Re: [PATCH v3 8/8] target/arm/kvm: Support multiple memory CPERs injection

All of lore.kernel.org
 help / color / mirror / Atom feed

From: Jonathan Cameron via <qemu-arm@nongnu.org>
To: Gavin Shan <gshan@redhat.com>
Cc: <qemu-arm@nongnu.org>, <qemu-devel@nongnu.org>,
	<mchehab+huawei@kernel.org>, <gengdongjiu1@gmail.com>,
	<mst@redhat.com>, <imammedo@redhat.com>, <anisinha@redhat.com>,
	<peter.maydell@linaro.org>, <pbonzini@redhat.com>,
	<shan.gavin@gmail.com>
Subject: Re: [PATCH v3 8/8] target/arm/kvm: Support multiple memory CPERs injection
Date: Wed, 5 Nov 2025 14:37:10 +0000	[thread overview]
Message-ID: <20251105143710.000041f5@huawei.com> (raw)
In-Reply-To: <20251105114453.2164073-9-gshan@redhat.com>

On Wed,  5 Nov 2025 21:44:53 +1000
Gavin Shan <gshan@redhat.com> wrote:

> In the combination of 64KiB host and 4KiB guest, a problematic host
> page affects 16x guest pages that can be owned by different threads.
> It means 16x memory errors can be raised at once due to the parallel
> accesses to those 16x guest pages on the guest. Unfortunately, QEMU
> can't deliver them one by one because we just one GHES error block,

we have just one

> corresponding one read acknowledgement register. It can eventually
> cause QEMU crash dump due to the contention on that register, meaning
> the current memory error can't be delivered before the previous error
> isn't acknowledged.
> 
> Imporve push_ghes_memory_errors() to push 16x consecutive memory errors
Improve

> under this situation to avoid the contention on the read acknowledgement
> register.
> 
> Signed-off-by: Gavin Shan <gshan@redhat.com>
Hi Gavin

Silly question that never occurred to me before:
What happens if we just report a single larger error?

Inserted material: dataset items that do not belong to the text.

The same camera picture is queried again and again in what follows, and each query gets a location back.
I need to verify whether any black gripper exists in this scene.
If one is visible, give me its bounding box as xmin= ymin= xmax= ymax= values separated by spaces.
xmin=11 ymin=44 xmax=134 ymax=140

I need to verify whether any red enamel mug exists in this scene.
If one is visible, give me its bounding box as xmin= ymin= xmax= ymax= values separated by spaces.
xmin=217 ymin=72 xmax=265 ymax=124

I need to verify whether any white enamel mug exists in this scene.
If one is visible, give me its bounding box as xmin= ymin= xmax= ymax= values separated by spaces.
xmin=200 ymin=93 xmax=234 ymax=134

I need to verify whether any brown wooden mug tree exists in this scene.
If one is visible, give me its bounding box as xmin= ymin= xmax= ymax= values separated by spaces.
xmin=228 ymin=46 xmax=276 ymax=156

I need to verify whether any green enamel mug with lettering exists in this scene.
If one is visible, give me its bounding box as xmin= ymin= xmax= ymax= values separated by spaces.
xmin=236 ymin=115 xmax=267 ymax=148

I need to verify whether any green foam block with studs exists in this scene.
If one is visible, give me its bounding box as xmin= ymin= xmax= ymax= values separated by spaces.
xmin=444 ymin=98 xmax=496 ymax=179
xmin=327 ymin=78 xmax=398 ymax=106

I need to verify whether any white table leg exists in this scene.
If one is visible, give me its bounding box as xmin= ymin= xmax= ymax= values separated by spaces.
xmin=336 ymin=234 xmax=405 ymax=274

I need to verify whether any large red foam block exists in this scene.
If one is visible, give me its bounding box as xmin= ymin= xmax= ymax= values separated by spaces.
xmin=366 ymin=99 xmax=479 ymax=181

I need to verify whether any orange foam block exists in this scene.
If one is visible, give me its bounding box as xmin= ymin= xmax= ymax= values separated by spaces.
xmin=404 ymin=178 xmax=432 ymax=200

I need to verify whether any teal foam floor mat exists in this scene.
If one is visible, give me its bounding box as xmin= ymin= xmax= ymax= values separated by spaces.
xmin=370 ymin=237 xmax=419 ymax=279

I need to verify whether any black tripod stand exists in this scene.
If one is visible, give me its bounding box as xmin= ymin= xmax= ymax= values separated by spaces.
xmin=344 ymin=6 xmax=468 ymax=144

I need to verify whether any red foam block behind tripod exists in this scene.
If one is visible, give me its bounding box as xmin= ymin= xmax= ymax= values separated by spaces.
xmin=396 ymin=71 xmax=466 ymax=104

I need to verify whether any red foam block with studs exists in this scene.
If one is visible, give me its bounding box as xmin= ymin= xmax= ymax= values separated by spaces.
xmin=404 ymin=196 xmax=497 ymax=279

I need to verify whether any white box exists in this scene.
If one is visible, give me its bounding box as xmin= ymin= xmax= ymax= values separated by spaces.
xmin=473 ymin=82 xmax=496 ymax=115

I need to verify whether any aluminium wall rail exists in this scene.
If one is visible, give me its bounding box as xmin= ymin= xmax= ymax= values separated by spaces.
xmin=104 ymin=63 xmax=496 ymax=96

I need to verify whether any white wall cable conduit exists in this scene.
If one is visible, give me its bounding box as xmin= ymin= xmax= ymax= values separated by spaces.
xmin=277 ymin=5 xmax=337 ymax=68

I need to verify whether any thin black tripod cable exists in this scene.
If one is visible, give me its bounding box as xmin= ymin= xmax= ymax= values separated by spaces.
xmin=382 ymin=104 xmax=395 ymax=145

The CPER record has a Physical Address Mask that I think lets us say we
are only reporting at a 64KiB granularity.

In linux drivers/edac/ghes_edac.c seems to handle this via e->grain.
https://elixir.bootlin.com/linux/v6.18-rc4/source/drivers/edac/ghes_edac.c#L346

I haven't chased the whole path through to whether this does appropriate poisoning
on the guest though.

> ---
>  target/arm/kvm.c | 52 ++++++++++++++++++++++++++++++++++++++++++++++--
>  1 file changed, 50 insertions(+), 2 deletions(-)
> 
> diff --git a/target/arm/kvm.c b/target/arm/kvm.c
> index 5b151eda3c..d7de8262da 100644
> --- a/target/arm/kvm.c
> +++ b/target/arm/kvm.c
> @@ -11,6 +11,7 @@
>   */
>  
>  #include "qemu/osdep.h"
> +#include "qemu/units.h"
>  #include <sys/ioctl.h>
>  
>  #include <linux/kvm.h>
> @@ -2432,12 +2433,59 @@ int kvm_arch_get_registers(CPUState *cs, Error **errp)
>  static void push_ghes_memory_errors(CPUState *c, AcpiGhesState *ags,
>                                      uint64_t paddr, Error **errp)
>  {
> +    uint64_t val, start, end, guest_pgsz, host_pgsz;
>      uint64_t addresses[16];
> +    uint32_t num_of_addresses;
> +    int ret;
> +
> +    /*
> +     * Sort out the guest page size from TCR_EL1, which can be modified
> +     * by the guest from time to time. So we have to sort it out dynamically.
> +     */
> +    ret = read_sys_reg64(c->kvm_fd, &val, ARM64_SYS_REG(3, 0, 2, 0, 2));
> +    if (ret) {
> +        error_setg(errp, "Error %" PRId32 " to read TCR_EL1 register", ret);
> +        return;
> +    }
> +
> +    switch (extract64(val, 14, 2)) {
> +    case 0:
> +        guest_pgsz = 4 * KiB;
> +        break;
> +    case 1:
> +        guest_pgsz = 64 * KiB;
> +        break;
> +    case 2:
> +        guest_pgsz = 16 * KiB;
> +        break;
> +    default:
> +        error_setg(errp, "Unknown page size from TCR_EL1 (0x%" PRIx64 ")", val);
> +        return;
> +    }
> +
> +    host_pgsz = qemu_real_host_page_size();
> +    start = paddr & ~(host_pgsz - 1);
> +    end = start + host_pgsz;
> +    num_of_addresses = 0;
>  
> -    addresses[0] = paddr;
> +    while (start < end) {
> +        /*
> +         * The precise physical address is provided for the affected
> +         * guest page that contains @paddr. Otherwise, the starting
> +         * address of the guest page is provided.
> +         */
> +        if (paddr >= start && paddr < (start + guest_pgsz)) {
> +            addresses[num_of_addresses++] = paddr;
> +        } else {
> +            addresses[num_of_addresses++] = start;
> +        }
> +
> +        start += guest_pgsz;
> +    }
>  
>      kvm_cpu_synchronize_state(c);
> -    acpi_ghes_memory_errors(ags, ACPI_HEST_SRC_ID_SYNC, addresses, 1, errp);
> +    acpi_ghes_memory_errors(ags, ACPI_HEST_SRC_ID_SYNC,
> +                            addresses, num_of_addresses, errp);
>      kvm_inject_arm_sea(c);
>  }
>

WARNING: multiple messages have this Message-ID (diff)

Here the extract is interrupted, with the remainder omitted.